My personal favorite among IJ’s many novels, my highest recommendation, is “The Brothers Ashkenazi”. When published, it was on top of The New York Times Best Sellers list, along with Margaret Mitchell’s Gone With The Wind.
“He died of a heart attack at age 50 in New York City, 258 Riverside Drive on February 10, 1944.” (Wiki again)
If it was up to me, New York City would name a street, maybe even Riverside Drive, after IJ Singer as well, but my telephone remains silent; my counsel, wise or otherwise, has not yet been sought by the officials who make such weighty decisions.
I think it’s possible, had he lived longer, that he too might’ve won The Nobel Prize For Literature.
I give you: The Brothers Singer.
Second the motion on The Brothers Ashkenazi.
I lived at 51 W 86th St in the late ‘70s/early ‘80s and saw Singer occasionally coming and going – I believe his assistant or translator lived in our building. Star struck!

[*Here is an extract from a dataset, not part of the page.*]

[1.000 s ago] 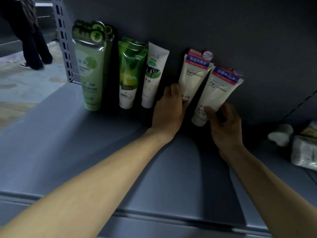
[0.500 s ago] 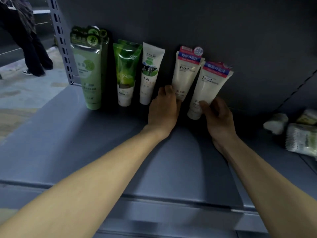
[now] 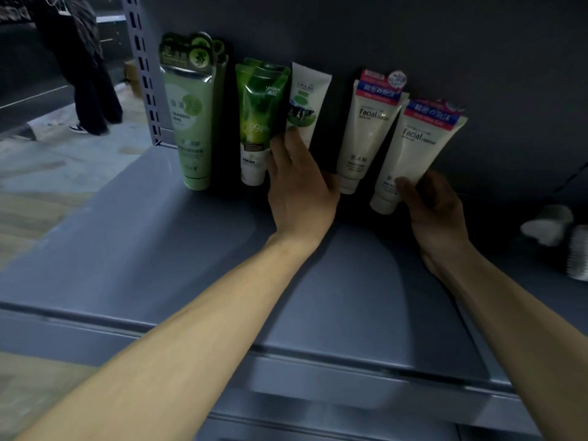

In 1994 Metropolitan Diary published this squib I submitted:
I note with delight that the city has designated that 86th Street from Broadway to Amsterdam Avenue be named in tribute to a former resident, Isaac Bashevis Singer, and I also see that his favorite cafeteria is now a clothing store. So I wrote my own celebration of sorts:
STREET SIGN
Here’s a real humdinger
That caught me off my guard:
Isaac Bashevis Singer
Is now a boulevard.
West 86th, I see,
Has put him on the map.
Where Singer used to be
You now will find a Gap.
Jeff Kindley
In the documentary Unmasked, Philip Roth (comparing some Jewish criticism of his own work to similar earlier criticism of Singer’s work) says Singer was asked, “Mr. Singer, why must you write about Jewish whores and Jewish pimps?” and that he replied, “What should I write about? Portuguese whores? Portuguese pimps?”
He did a reading a reading a Eeyore’s sometime in the early 80’s when my son was 3 or 4. His wife and I discussed favorite restaurants in NYC and Florida. She became taken with my son and wanted to buy him a gift. I had her sign the box of something we purchased. Very lovely, down to earth person.
Thank you for this. What a great article.
Although I lived a few blocks from the Belnord, it took a trip cross-country, to the Berkeley Writers’ Conference in the 1980’s, for me to say “Hello” to Mr. Singer. And that was all I got to say, because his wife, Alma, rather forcefully discouraged conversation with female participants in the workshops for aspiring writers. He was quite elderly at the time, but his talks were engaging and lively. He stayed away, however from the after-hours parties, which were quietly riotous. Too bad; I would have loved to share a glass of milk or seltzer with him. It pleases me now that the block signs memorialize him.
I am shocked that this article doesn’t mention that the successful TV series “Only Murders in the Building” is filmed at the Belnord. Mr. Singer would probably have liked that, particularly given that I remember that Steve Martin acted on one of Mr. Singer’s plays.
Also, if memory serves, Cafe Eclair was not on Broadway, but on West 72nd Street, between Broadway and Columbus.
Finally, one of Singer’s Belnord neighbors and friends was Art D’Lugoff, owner of the Village Gate. The two ate together at the American Restaurant on occasion.
I remember the American Wow. And my mom when she first moved here, used to eat at the place on 72ns. Still talked about it.